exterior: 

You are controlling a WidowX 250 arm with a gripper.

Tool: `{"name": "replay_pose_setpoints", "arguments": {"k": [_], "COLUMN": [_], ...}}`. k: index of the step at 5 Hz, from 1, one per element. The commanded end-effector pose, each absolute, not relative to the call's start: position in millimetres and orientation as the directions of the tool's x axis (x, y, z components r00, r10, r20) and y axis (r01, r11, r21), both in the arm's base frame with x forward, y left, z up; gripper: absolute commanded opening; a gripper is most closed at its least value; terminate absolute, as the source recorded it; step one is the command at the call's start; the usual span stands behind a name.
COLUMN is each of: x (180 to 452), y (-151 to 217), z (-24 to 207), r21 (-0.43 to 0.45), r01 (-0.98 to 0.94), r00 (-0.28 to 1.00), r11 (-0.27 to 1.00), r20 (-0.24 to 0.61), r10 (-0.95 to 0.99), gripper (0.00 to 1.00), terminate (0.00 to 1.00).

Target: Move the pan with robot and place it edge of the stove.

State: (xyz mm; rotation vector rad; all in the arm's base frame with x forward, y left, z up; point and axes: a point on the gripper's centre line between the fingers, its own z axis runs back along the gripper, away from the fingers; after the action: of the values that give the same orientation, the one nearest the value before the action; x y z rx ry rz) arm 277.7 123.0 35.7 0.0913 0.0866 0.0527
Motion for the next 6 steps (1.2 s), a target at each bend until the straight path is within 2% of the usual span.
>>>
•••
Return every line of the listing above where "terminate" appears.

**Answer box**:
Tool: `{"name": "replay_pose_setpoints", "arguments": {"k": [_], "COLUMN": [_], ...}}`. k: index of the step at 5 Hz, from 1, one per element. The commanded end-effector pose, each absolute, not relative to the call's start: position in millimetres and orientation as the directions of the tool's x axis (x, y, z components r00, r10, r20) and y axis (r01, r11, r21), both in the arm's base frame with x forward, y left, z up; gripper: absolute commanded opening; a gripper is most closed at its least value; terminate absolute, as the source recorded it; step one is the command at the call's start; the usual span stands behind a name.
COLUMN is each of: x (180 to 452), y (-151 to 217), z (-24 to 207), r21 (-0.43 to 0.45), r01 (-0.98 to 0.94), r00 (-0.28 to 1.00), r11 (-0.27 to 1.00), r20 (-0.24 to 0.61), r10 (-0.95 to 0.99), gripper (0.00 to 1.00), terminate (0.00 to 1.00).

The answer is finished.